Date of Thesis

Spring 2026

Description

This thesis will evaluate the causes of Argentina’s 2018 financial crisis, examining how it should be evaluated through the lens of fiscal imbalance or by external constraints. The dominant interpretation is shown in the International Monetary Fund’s (IMF) 2018 Standby Agreement. It attributed the crisis to excessive fiscal deficits, inflation, and weak monetary discipline. This perspective is supported by the Polak model. The model itself connects domestic credit expansion to balance of payment imbalances.
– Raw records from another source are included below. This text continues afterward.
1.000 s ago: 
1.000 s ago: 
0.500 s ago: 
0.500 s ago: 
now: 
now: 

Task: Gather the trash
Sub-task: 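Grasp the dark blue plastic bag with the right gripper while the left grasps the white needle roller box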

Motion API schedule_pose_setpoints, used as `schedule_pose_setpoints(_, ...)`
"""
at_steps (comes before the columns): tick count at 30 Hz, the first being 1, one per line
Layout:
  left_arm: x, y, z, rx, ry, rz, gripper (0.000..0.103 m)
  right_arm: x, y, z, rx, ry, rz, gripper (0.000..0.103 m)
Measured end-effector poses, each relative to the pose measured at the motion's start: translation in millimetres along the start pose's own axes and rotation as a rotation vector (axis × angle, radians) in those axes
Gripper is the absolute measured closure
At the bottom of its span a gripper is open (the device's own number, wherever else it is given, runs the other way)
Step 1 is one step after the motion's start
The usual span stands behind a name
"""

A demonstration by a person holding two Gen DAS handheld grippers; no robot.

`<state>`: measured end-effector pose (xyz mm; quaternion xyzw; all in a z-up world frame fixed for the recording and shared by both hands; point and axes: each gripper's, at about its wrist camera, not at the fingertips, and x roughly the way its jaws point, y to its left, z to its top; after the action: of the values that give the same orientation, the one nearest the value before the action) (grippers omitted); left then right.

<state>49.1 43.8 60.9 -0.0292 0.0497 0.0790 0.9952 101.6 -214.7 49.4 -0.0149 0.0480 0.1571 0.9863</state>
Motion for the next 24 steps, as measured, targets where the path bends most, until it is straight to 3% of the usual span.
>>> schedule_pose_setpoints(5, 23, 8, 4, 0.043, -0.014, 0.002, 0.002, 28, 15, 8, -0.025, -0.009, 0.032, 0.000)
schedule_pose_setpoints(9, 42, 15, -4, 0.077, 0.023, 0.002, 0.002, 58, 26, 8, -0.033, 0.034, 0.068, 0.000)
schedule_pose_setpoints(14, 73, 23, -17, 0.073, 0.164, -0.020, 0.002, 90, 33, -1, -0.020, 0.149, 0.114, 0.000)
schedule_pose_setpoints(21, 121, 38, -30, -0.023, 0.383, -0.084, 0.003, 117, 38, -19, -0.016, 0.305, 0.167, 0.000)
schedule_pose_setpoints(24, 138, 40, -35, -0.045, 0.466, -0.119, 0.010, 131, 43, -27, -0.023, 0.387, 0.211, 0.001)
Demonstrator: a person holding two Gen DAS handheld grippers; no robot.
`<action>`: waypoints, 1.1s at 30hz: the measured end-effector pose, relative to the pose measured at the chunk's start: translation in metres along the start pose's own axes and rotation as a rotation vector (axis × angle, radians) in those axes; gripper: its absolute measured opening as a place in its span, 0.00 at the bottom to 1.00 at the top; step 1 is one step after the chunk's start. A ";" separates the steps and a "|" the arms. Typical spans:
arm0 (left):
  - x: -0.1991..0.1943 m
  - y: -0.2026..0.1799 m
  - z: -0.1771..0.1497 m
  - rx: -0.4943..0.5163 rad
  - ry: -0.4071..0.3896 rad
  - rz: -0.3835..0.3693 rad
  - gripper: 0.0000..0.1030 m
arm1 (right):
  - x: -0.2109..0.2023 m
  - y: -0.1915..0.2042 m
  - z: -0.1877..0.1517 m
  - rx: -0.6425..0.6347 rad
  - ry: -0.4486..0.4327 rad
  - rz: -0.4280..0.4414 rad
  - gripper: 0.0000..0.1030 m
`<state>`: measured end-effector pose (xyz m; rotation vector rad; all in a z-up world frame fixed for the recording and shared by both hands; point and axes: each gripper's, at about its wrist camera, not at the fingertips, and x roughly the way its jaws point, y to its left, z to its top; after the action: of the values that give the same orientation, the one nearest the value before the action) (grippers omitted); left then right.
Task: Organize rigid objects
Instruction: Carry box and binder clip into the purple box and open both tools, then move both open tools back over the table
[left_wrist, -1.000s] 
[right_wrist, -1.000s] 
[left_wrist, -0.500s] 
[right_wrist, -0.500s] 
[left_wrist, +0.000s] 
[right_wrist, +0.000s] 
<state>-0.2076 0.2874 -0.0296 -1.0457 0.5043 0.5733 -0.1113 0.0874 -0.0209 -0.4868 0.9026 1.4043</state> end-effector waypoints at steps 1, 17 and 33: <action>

It views external crises resulting from internal policy excess.

This paper offers an alternative interpretation of a post-Keynesian that emphasizes external vulnerability, foreign currency debt, and volatility of capital flows. An analysis of Argentina’s cycles of indebtedness shows that the country's periods of stability have been dependent on capital, which then create structural fragility. The cycles can be described as a short relief from external constraints which are then followed by crisis.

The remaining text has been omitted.